Far be it from me to plug a multinational food chain, but … rules were made to be broken. Let me phrase it this way: if there was no other option to eat in Egypt except at a McDonalds, you could do far worse.

Stop gasping people – I’m talking about the McArabia. Hurrah, McDonalds has forgone its cultural imperialism for one moment and come up with a passable alternative.

The McArabia is tasty flat bread with beef or chicken kofta, fresh lettuce, tomato and tahina inside. We have tried both and thoroughly rate the beef out of the two. At around LE25 (about A$5), it’s not cheap but it’s damned tasty.
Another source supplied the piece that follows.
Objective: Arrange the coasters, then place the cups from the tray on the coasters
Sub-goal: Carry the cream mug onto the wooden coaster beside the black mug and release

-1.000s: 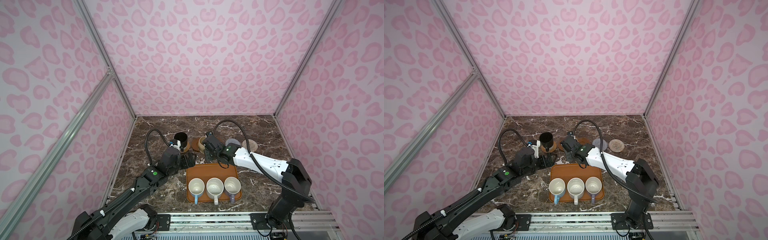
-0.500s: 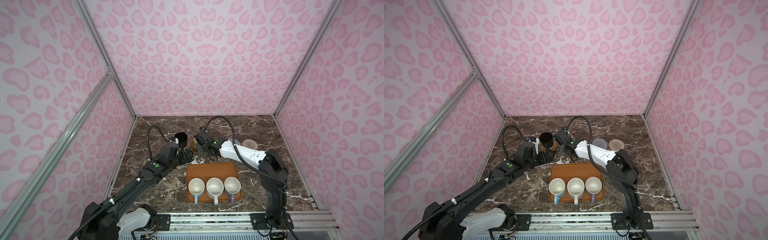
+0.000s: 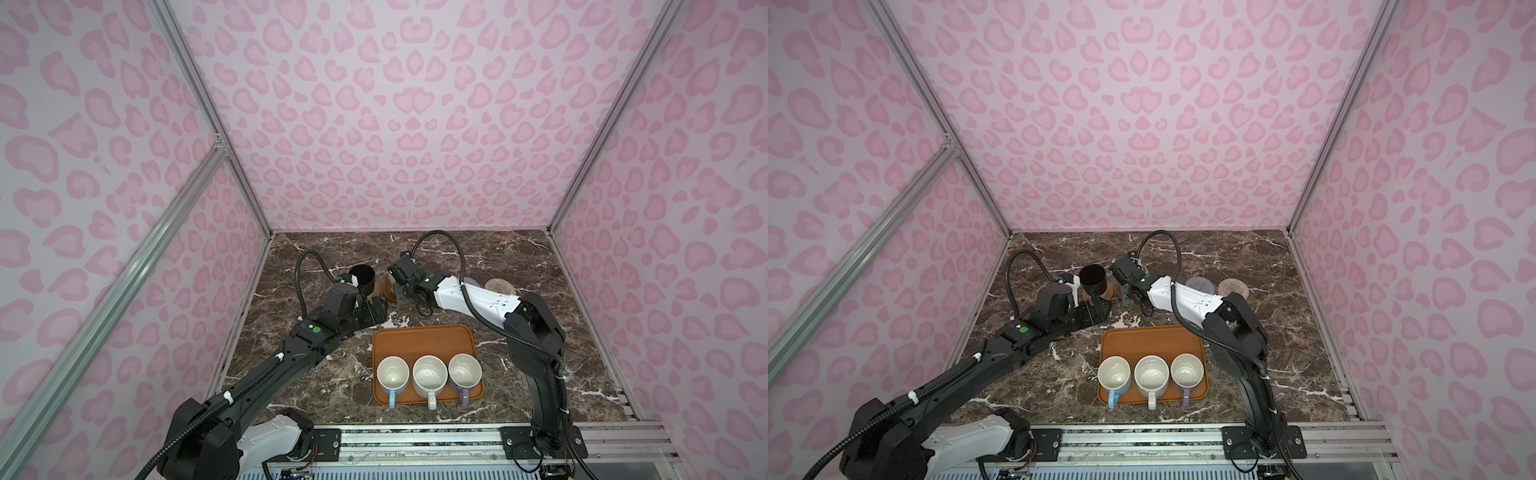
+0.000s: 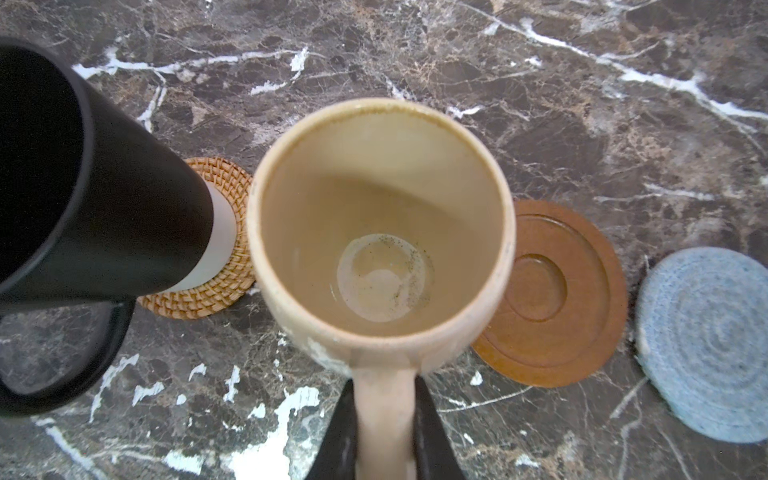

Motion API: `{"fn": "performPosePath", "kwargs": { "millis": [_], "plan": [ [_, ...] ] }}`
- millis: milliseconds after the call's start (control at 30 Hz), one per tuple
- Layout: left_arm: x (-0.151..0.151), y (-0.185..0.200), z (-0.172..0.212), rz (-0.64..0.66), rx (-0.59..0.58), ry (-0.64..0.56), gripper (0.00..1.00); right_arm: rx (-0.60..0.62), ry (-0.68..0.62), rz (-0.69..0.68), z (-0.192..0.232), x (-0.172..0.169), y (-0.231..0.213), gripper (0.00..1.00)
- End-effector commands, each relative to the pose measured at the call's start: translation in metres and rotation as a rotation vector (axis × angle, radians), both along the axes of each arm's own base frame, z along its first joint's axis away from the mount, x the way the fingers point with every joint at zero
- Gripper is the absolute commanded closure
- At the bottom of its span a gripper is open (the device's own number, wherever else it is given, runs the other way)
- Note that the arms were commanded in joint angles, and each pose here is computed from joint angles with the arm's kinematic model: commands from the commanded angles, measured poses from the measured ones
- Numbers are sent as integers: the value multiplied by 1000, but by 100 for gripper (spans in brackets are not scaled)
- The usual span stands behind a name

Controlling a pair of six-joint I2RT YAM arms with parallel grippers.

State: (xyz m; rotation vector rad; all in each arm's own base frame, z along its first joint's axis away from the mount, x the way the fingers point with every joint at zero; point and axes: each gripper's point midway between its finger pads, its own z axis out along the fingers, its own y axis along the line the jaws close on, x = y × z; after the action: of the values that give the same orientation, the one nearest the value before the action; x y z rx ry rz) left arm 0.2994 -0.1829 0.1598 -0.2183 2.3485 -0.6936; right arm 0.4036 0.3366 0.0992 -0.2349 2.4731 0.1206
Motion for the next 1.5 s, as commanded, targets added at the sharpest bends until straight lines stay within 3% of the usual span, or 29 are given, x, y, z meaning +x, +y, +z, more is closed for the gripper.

They haven’t gone so far as to serve it up with the Ko’ran or a glow-in-the-dark plastic mosque alarm clock (yes, they are out there), but instead the standard fries and a drink.

Kartell does Cairo

Last night, I went to the opening of the new Kartell store (www.kartell.it) Yes, Kartell, the Italian home of Phillipe Starck – he of the occasional tables made from plastic garden gnomes and transparent furniture – amongst others of the designer world’s elite. I confess I was super surprised by the annoucement – sure I know there’s enough cash in Cairo to buy Kartell, I just wasn’t sure it was so firmly within the Egyptian taste point. But hey, I’m wrong.
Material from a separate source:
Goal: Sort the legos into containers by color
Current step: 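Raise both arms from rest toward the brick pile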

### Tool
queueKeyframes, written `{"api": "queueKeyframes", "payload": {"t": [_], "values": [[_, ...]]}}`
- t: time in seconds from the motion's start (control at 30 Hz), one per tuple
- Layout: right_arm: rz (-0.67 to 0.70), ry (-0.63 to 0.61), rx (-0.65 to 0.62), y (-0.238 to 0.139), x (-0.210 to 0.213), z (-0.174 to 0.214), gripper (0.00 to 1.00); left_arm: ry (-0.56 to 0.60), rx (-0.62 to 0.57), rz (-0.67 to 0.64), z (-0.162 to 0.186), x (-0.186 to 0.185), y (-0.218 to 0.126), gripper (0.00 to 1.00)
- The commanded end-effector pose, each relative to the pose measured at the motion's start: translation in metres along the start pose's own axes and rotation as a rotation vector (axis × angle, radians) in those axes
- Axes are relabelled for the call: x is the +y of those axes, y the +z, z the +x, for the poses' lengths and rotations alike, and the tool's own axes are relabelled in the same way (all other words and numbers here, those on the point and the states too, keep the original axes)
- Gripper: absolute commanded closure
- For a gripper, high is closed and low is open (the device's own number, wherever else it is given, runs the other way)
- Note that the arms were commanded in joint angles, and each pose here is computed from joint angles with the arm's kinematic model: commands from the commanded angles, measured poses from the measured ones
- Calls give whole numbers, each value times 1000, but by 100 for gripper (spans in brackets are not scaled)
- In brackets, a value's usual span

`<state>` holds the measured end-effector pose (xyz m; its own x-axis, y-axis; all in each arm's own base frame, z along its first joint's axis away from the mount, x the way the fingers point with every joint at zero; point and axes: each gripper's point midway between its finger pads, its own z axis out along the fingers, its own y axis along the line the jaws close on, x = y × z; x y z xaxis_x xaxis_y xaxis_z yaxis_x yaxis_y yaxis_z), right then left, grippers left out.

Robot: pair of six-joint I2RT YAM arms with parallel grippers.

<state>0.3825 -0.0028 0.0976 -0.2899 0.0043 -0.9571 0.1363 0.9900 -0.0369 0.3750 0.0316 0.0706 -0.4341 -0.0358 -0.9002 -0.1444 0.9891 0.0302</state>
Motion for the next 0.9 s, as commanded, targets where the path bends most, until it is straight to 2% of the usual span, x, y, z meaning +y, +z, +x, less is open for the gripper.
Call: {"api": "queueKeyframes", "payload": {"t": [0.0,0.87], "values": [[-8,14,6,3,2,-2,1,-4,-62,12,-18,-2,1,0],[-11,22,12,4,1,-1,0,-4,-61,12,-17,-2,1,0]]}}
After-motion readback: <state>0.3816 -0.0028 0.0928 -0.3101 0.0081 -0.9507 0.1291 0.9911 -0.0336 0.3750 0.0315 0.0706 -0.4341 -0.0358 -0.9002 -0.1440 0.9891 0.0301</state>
It was a bit of a blast back to Milan, with the red carpet up to the door, though a few differences – the glamorous building is still being finished so they were running on generator power (though you’d never know) and the cocktails were mocktails, as far as I could see. Beautiful Egypt was out in force, with lots of leggy young girls in fashions you’d never see on the metro, and plenty of interested young blokes serendipitously placed outside for a rare glimpse of nude legs.

Get some pork on your fork

This is an old rumour, but a deliciously naughty one worth repeating in the light of the swine flu fanaticism: word has it on the streets that the government has been selling pork meat for the stunningly low price of LE5 (just over a US dollar) a kilo.

Of course, the pork comes from the pigs who have been slaughtered in the fever of swine flu. A further rumour, which I’m SURE is not true, is that unscrupulous butchers are mixing the meat with that of beef and lamb to flesh out their supplies.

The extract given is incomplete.